ISLAMTODAY ID-Penjabat pemimpin gerakan oposisi Ikhwanul Muslimin Mesir Ibrahim Munir telah meninggal di Inggris pada usia 85 tahun.
Kelompok itu mengatakan dalam sebuah pernyataan, Munir meninggal pada Jumat (4/11) pagi di rumahnya di London, tempat dia tinggal di pengasingan.
Munir menjadi penjabat pemimpin Ikhwanul dua tahun lalu setelah penahanan wakil pemimpinnya Mahmoud Ezzat pada tahun 2020.
Ketua kelompok itu, Mohammed Badie, termasuk di antara ribuan yang ditahan pada musim panas 2013, ketika menteri pertahanan saat itu Abdel Fattah el-Sisi memimpin kudeta terhadap pendahulunya yang terpilih secara demokratis Mohamed Morsi, seorang anggota senior Ikhwanul.
Kelompok tersebut telah mendukung pemberontakan pro-demokrasi 2011 melawan mendiang Presiden Hosni Mubarak, dan memenangkan pemilihan berturut-turut sebagai kelompok politik terorganisir terbesar di negara itu pada saat itu.
Munir dua kali dipenjara di Mesir pada 1950-an dan 1960-an, menjalani 10 tahun penjara karena aktivisme dan telah tinggal di pengasingan selama 40 tahun terakhir.
Dalam sebuah wawancara dengan Reuters pada bulan Juli, Munir telah mengumumkan bahwa Ikhwanul Muslimin, yang sekarang dilarang oleh pemerintah Sisi, tidak akan meluncurkan perebutan kekuasaan baru dengan pihak berwenang, meskipun gerakan tersebut masih mengklaim dukungan luas.
Gerakan tersebut memenangkan pemilihan presiden pertama Mesir yang bebas pada tahun 2012, tetapi digulingkan oleh militer setahun kemudian dan telah mengalami tindakan keras oleh pihak berwenang sejak saat itu.

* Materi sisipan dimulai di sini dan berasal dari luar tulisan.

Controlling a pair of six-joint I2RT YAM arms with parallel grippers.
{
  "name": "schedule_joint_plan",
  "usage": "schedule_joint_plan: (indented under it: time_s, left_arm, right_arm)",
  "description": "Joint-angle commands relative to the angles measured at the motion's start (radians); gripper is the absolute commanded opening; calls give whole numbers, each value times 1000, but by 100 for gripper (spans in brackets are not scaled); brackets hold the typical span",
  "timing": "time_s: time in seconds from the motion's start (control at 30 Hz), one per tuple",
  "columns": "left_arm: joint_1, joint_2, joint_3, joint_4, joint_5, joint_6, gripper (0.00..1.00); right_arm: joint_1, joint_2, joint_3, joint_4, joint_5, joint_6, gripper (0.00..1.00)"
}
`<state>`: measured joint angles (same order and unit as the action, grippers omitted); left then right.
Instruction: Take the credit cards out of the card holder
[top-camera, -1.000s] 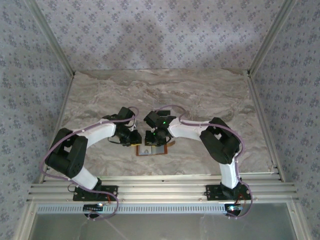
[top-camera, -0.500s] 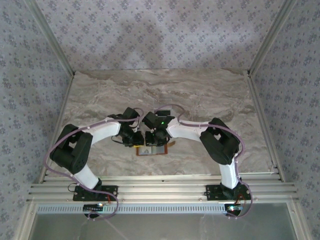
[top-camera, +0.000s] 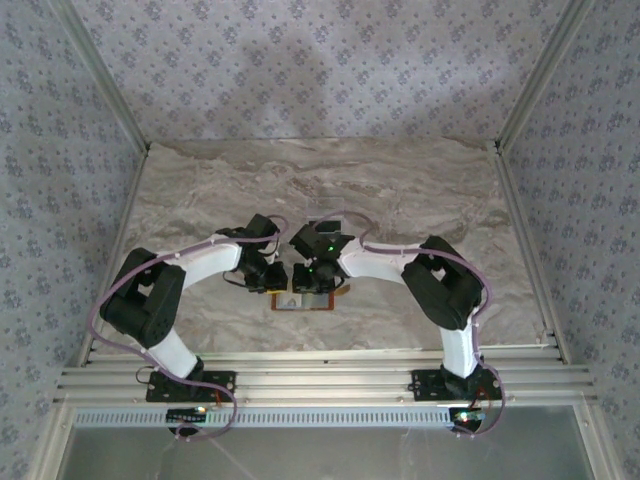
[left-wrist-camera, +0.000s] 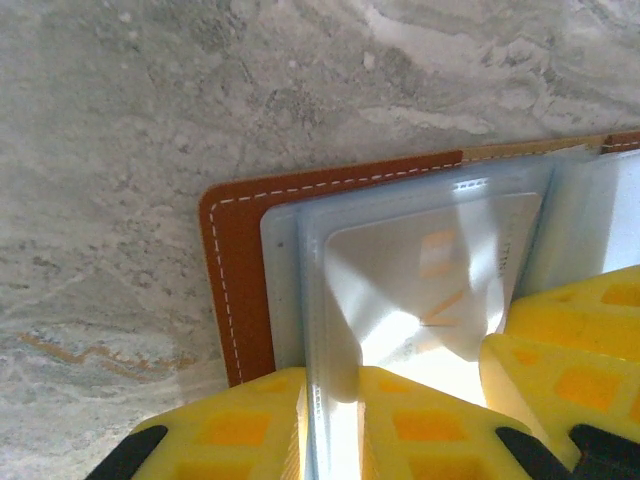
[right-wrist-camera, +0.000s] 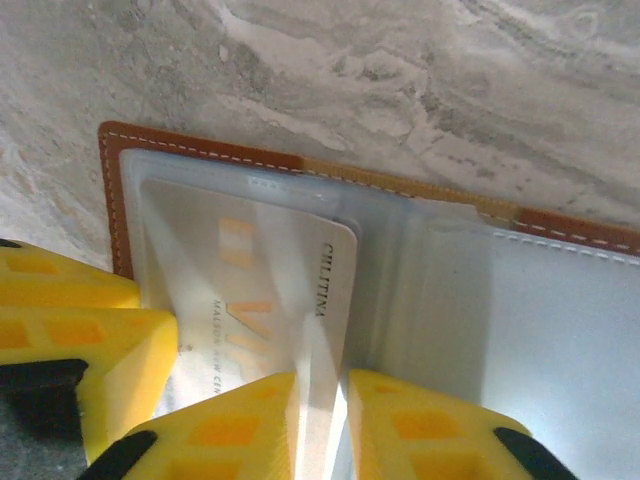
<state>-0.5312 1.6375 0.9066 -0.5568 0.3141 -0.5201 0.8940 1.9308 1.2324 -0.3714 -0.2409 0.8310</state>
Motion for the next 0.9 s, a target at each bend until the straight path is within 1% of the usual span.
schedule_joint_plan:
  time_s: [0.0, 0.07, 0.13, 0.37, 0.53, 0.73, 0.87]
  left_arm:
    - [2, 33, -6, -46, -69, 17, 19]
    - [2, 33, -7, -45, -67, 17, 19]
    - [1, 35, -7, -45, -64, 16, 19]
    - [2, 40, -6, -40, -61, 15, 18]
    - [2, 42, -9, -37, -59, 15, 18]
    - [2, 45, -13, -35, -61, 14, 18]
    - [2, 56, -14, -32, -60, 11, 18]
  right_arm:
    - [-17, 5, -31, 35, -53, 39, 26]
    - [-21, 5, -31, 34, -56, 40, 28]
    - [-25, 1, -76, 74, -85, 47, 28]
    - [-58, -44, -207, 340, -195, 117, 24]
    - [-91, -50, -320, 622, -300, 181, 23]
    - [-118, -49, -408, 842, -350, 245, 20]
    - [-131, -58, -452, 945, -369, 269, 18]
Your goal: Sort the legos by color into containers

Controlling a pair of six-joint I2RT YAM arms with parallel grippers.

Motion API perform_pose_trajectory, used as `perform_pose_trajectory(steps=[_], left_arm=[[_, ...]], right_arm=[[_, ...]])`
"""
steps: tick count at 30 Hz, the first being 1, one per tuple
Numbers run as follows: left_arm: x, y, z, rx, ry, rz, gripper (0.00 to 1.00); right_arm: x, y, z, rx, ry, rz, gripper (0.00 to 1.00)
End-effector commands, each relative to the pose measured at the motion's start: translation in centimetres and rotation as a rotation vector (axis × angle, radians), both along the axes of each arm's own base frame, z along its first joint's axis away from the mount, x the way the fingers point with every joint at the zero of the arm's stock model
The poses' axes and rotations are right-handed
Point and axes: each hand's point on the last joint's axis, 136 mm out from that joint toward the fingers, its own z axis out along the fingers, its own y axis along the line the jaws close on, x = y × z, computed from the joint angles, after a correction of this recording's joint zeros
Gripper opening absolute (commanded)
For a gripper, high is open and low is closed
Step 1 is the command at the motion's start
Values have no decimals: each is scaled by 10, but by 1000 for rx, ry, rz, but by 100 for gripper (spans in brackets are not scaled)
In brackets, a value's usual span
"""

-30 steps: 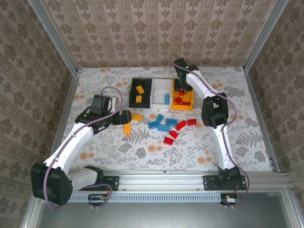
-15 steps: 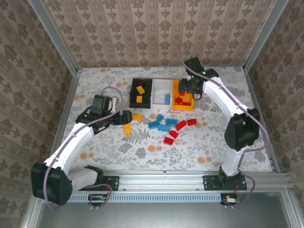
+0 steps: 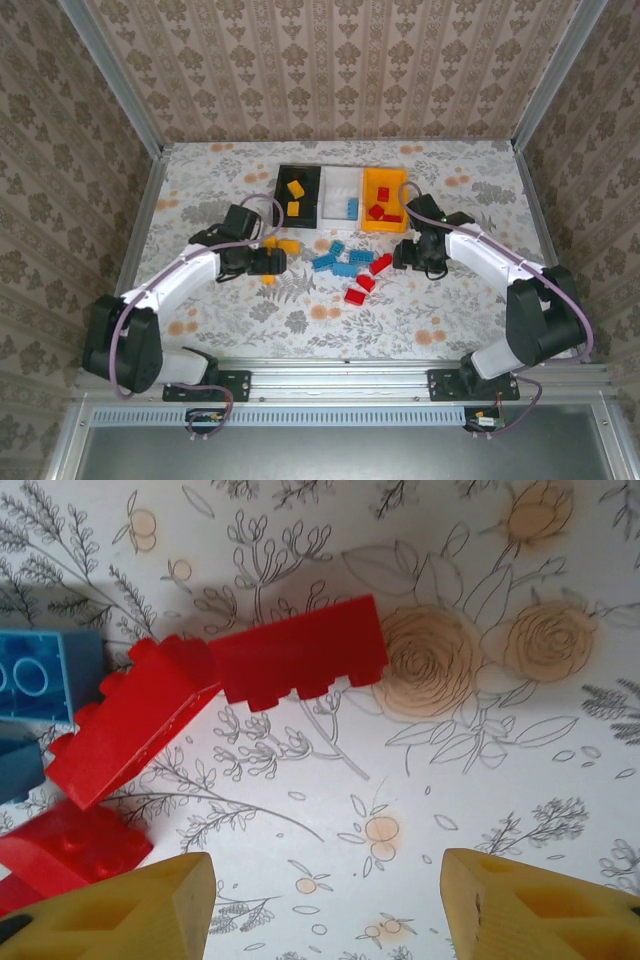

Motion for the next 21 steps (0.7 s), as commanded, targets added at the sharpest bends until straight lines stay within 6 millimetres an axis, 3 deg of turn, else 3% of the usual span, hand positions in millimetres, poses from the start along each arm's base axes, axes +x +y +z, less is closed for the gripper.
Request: perform_pose_trajectory(steps=[1, 11, 21], left_arm=[[0, -2, -7, 63, 16, -4, 89], [0, -3, -38, 126, 80, -8, 81], [6, -6, -65, 151, 115, -18, 64]], right_arm=[[8, 11, 9, 72, -56, -14, 63], [8, 15, 12, 100, -65, -7, 63], [7, 17, 9, 114, -60, -18, 63]])
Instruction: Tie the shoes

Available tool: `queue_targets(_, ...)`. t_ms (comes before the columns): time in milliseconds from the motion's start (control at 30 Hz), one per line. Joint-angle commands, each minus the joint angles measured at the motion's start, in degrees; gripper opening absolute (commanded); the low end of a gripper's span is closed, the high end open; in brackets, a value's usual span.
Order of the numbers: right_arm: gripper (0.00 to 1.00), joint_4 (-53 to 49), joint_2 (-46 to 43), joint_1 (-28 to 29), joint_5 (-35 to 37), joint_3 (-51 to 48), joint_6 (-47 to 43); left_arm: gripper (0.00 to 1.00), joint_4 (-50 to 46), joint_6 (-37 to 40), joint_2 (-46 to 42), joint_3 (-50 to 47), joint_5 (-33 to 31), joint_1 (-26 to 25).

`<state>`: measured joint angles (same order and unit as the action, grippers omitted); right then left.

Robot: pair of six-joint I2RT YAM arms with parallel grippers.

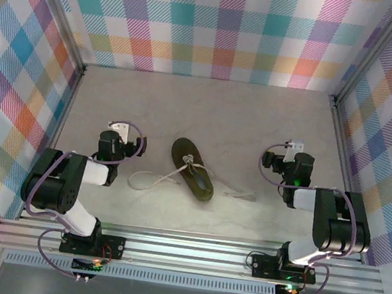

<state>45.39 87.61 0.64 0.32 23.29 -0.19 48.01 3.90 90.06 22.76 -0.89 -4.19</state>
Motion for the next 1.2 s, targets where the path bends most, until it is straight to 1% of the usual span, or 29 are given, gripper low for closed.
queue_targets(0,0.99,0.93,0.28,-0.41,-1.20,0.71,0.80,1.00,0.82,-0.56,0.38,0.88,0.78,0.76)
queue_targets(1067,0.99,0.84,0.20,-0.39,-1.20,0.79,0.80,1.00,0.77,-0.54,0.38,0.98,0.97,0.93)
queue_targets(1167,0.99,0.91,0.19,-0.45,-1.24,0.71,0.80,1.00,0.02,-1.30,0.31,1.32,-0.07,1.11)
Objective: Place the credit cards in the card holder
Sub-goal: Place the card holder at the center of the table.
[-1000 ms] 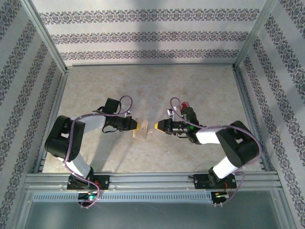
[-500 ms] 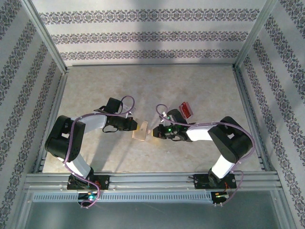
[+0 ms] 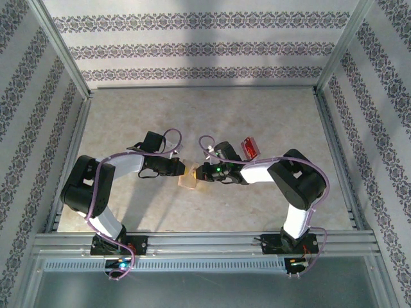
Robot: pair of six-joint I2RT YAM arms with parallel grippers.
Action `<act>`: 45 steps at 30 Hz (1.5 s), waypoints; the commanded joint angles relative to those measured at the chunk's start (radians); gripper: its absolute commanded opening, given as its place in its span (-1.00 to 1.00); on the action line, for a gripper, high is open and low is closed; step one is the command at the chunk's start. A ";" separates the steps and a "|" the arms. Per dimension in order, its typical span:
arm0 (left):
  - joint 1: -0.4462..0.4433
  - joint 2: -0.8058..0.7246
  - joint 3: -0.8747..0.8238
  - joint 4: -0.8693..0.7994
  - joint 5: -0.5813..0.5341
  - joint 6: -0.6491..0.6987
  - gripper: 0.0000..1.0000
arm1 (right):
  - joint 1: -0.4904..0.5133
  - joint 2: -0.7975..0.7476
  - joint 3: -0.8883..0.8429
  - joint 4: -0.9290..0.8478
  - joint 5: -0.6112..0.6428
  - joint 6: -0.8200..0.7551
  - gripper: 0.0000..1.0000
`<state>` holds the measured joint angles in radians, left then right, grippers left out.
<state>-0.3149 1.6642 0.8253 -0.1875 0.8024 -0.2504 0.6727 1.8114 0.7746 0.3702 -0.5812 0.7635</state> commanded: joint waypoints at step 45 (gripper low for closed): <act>-0.018 0.109 0.053 -0.086 -0.051 -0.006 -1.00 | -0.003 0.007 0.001 0.024 0.010 0.000 -0.88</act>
<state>-0.3153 1.7470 0.8860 -0.2192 0.8333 -0.2768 0.6575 1.8038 0.7555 0.3782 -0.5652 0.7628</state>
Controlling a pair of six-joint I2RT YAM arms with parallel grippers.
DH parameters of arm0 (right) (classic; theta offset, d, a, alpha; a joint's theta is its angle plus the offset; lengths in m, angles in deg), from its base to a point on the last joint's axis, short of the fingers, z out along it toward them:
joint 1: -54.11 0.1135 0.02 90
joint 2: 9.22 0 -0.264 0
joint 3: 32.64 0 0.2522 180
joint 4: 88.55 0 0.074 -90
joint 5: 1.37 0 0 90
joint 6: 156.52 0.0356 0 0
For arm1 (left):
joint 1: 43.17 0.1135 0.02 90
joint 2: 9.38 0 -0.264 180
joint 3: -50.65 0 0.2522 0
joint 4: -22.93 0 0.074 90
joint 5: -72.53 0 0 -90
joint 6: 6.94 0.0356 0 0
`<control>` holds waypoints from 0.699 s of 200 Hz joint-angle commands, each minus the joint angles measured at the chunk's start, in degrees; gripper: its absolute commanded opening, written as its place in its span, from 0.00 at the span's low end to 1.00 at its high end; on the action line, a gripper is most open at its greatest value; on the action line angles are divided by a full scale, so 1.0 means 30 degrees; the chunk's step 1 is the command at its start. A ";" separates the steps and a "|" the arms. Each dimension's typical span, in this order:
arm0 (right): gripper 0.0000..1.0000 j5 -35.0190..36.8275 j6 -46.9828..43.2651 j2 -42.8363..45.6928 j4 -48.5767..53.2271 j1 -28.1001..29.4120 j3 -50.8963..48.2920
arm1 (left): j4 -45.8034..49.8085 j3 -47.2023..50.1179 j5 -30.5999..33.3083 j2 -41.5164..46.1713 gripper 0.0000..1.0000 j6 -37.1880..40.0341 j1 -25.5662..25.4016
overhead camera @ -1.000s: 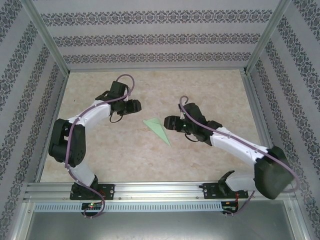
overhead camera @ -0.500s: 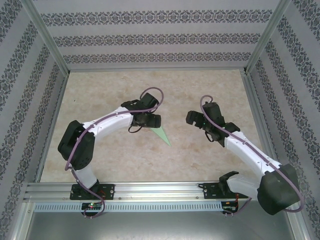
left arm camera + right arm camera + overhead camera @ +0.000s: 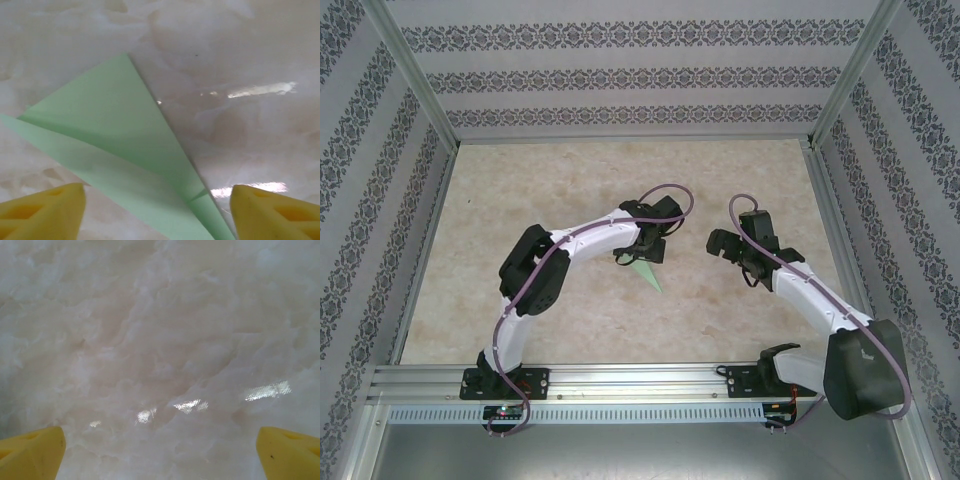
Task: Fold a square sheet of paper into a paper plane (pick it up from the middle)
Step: Turn over a paper plane at the center of the table.
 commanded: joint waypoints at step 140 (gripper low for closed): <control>0.96 -0.0870 -0.0086 -0.0459 -0.0490 -0.0162 0.0124 | -0.0264 0.1990 0.1155 0.2022 0.42 -0.4057 -0.0285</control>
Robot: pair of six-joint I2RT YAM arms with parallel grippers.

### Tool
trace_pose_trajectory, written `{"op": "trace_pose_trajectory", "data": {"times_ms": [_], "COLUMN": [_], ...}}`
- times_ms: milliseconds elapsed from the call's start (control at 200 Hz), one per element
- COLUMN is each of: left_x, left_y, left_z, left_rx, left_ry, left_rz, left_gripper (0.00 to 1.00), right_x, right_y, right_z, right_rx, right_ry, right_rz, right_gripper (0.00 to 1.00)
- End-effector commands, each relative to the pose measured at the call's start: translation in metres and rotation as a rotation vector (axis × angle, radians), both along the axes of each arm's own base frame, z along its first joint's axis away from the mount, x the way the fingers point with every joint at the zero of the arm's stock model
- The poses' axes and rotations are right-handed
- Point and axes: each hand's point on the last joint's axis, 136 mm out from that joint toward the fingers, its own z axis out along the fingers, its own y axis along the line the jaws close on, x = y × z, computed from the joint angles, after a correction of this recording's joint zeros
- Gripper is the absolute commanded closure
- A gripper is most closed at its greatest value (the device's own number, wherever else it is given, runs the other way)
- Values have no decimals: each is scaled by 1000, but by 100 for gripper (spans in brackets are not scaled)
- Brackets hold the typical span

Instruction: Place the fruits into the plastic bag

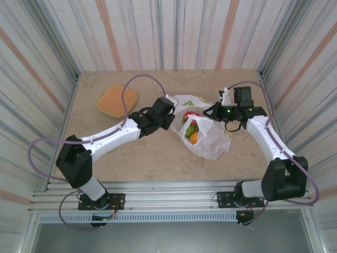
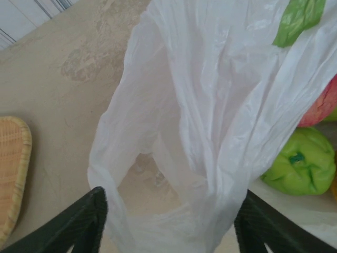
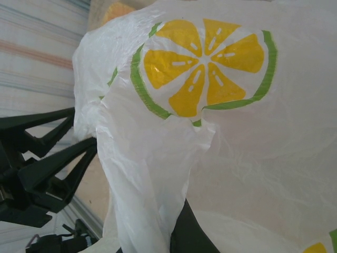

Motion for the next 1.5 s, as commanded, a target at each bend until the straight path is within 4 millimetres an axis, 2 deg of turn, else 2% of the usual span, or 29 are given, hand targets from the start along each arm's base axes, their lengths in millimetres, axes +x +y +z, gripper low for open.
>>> {"op": "trace_pose_trajectory", "data": {"times_ms": [0,346,546,636,751,937,1102,1262,1493], "left_x": [2,-1,-5,-9,-19,-28,-31,-32,-31], "left_y": [1,-2,-3,-5,-11,-10,-8,-7,-2], "left_z": [6,14,20,30,51,81,98,100,92], "left_rx": [19,-30,-79,-129,-243,-450,-532,-547,-549], "left_ry": [-26,-18,-5,-3,-12,31,29,36,51], "left_rz": [4,-23,-41,-57,-109,-149,-163,-149,-120], "left_gripper": [54,80,100,100,100,100,100,100,100], "right_x": [-2,-2,-1,2,8,24,43,51,50], "right_y": [2,4,5,6,9,14,25,34,8], "right_z": [-3,0,2,5,9,13,14,18,39], "right_rx": [3,6,4,2,2,-1,-87,-151,-340], "right_ry": [11,5,1,-8,-16,-28,-59,-76,-164], "right_rz": [6,5,7,6,9,7,15,34,-26], "right_gripper": [100,100,100,100,100,100,100,87,62]}}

Banyak dari pemimpinnya dan ribuan pendukungnya dipenjara, dibunuh oleh pasukan keamanan dalam tindakan keras terhadap protes anti-Sisi, atau telah melarikan diri dari Mesir.
Kontribusi Dalam Dialog
Setelah kudeta 2013, Kairo menetapkan Ikhwanul Muslimin sebagai organisasi teroris.
Munir telah menegaskan kembali penolakan lama kelompok tersebut terhadap kekerasan.
Dia mengakui bahwa Ikhwanul telah mengalami perpecahan internal tentang bagaimana menanggapi penahanan Badie dan Ezzat.
“Pemimpin baru akan dipilih “ketika situasi stabil”,” ungkap Munir, seperti dilansir dari MEE, Jumat (4/11)
Menambah tantangan Ikhwan, pergeseran diplomasi Timur Tengah telah melihat Turki dan Qatar memperbaiki hubungan dengan poros negara yang berkomitmen untuk menghancurkan kelompok tersebut – Mesir, Uni Emirat Arab dan Arab Saudi .
Turki tahun lalu meminta saluran televisi oposisi Mesir yang beroperasi di wilayahnya untuk memoderasi kritik terhadap pemerintah Kairo saat mencoba membangun kembali hubungan dengan Mesir.
Di Mesir, Ikhwanul Muslimin, yang selama beberapa dekade mengembangkan jaringan organisasi amal, masih mendapat simpati dari banyak dari 102 juta penduduk negara itu, kata Munir dalam sebuah wawancara dengan Reuters pada bulan Juli.
Dia menambahkan bahwa dialog politik yang diumumkan awal tahun ini oleh pemerintah Sisi dan kelompok oposisi terpilih bukanlah inisiatif yang serius dan tidak dapat mencapai hasil jika mengecualikan Ikhwan atau tokoh lainnya.
“Dialog memang perlu tapi harus melibatkan semua pihak,” ungkap Munir.